Con ideas de Don Tomate y María Paula
Es el lugar más allá de la frontera. Es el bosque, espejo del mar o del desierto; en fin, el laberinto que condena inevitablemente a la muerte. Es húmeda, caliente, malsana y todo es igual. Terreno liso, solo rugoso en cuanto a textura. Allá la gente ha dejado de ser gente porque se atrasa, tiene que vivir día a día comiendo bejucos y bichos raros. Es la selva, el lugar donde «se están pudriendo».
Eso, finalmente, es lo único que dicen. Es la imagen que remite a un pan húmedo que se guarda en un lugar oscuro para que le salgan hongos.
Me pregunto qué dirían —qué tendrían que decir— si estuvieran secuestrados en otro lugar de Colombia en donde no se pensara tradicionalmente que es el peor lugar, que eso para qué ir allá, que eso es para tumbarlo y echarle harta vaca y harta palma africana. O coca. O café. O eucaliptos.

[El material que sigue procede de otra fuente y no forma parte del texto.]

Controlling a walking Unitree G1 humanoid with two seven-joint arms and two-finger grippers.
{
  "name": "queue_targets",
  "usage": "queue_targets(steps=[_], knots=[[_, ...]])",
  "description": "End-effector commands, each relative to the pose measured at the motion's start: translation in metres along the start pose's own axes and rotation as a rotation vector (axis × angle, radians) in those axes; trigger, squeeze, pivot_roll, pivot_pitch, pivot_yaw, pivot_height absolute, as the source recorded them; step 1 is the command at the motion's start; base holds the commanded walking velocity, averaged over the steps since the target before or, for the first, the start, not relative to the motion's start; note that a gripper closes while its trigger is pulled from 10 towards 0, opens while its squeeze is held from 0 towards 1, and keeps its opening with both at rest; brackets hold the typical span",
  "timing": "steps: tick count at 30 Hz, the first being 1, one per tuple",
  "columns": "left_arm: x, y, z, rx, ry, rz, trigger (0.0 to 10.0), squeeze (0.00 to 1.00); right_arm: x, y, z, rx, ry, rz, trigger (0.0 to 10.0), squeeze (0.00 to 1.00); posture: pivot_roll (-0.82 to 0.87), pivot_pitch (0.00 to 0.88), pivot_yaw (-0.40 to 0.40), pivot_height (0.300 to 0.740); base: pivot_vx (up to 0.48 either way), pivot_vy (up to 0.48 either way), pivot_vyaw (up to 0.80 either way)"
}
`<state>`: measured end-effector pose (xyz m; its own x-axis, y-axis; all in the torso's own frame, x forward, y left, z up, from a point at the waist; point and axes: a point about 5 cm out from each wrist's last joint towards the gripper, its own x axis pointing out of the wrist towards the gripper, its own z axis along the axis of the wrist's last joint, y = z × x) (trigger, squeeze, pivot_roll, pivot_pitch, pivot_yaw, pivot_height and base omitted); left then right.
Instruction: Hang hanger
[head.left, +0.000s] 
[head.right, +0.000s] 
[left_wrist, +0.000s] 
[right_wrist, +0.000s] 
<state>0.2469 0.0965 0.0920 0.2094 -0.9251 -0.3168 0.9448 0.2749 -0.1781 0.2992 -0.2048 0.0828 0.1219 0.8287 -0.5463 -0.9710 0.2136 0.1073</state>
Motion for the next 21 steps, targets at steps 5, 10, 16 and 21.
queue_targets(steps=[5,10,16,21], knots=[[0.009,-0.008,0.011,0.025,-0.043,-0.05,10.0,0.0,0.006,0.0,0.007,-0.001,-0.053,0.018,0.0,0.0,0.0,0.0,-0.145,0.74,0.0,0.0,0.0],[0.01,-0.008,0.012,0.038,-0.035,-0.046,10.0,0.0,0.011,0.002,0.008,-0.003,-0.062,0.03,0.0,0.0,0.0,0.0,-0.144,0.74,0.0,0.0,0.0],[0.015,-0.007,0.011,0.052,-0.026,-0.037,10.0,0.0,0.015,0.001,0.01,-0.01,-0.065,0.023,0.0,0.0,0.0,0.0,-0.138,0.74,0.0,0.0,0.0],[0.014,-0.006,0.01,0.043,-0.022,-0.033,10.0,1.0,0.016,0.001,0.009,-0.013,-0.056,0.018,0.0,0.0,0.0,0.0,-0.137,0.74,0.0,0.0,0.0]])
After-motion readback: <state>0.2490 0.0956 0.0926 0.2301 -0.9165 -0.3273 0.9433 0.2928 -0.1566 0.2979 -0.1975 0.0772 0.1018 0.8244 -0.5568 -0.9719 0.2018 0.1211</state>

O para apreciarlo desde afuera, como monumento ecológico, como el Quindío virgen, como el Chocó indómito donde otra vez secuestran gente, como el Putumayo adonde Christian Schmalbach nos lleva a abrazar los árboles que nos hablan con sus voces ancestrales, donde nos estafan los taitas.
La gente no se pudre en las ciudades ni en las veredas. Allá los miembros arrancados no son alimento de moscas. Las heridas no se gangrenan al lado de la iglesia de San Francisco.
Alegrémonos por nuestra suerte, porque el agua que corre por las paredes de los edificios en que vivimos, porque la caca y el orín se van directamente al río, porque hay almuerzo casero o ejecutivo o del día, porque estamos dentro del «Triángulo de oro». Todos los demás son mártires dignos de elogios en un domingo en el Veinte de julio. Y es así porque están allá lejos, lejísimos, donde solo saben llegar Chávez, Drummond y BP.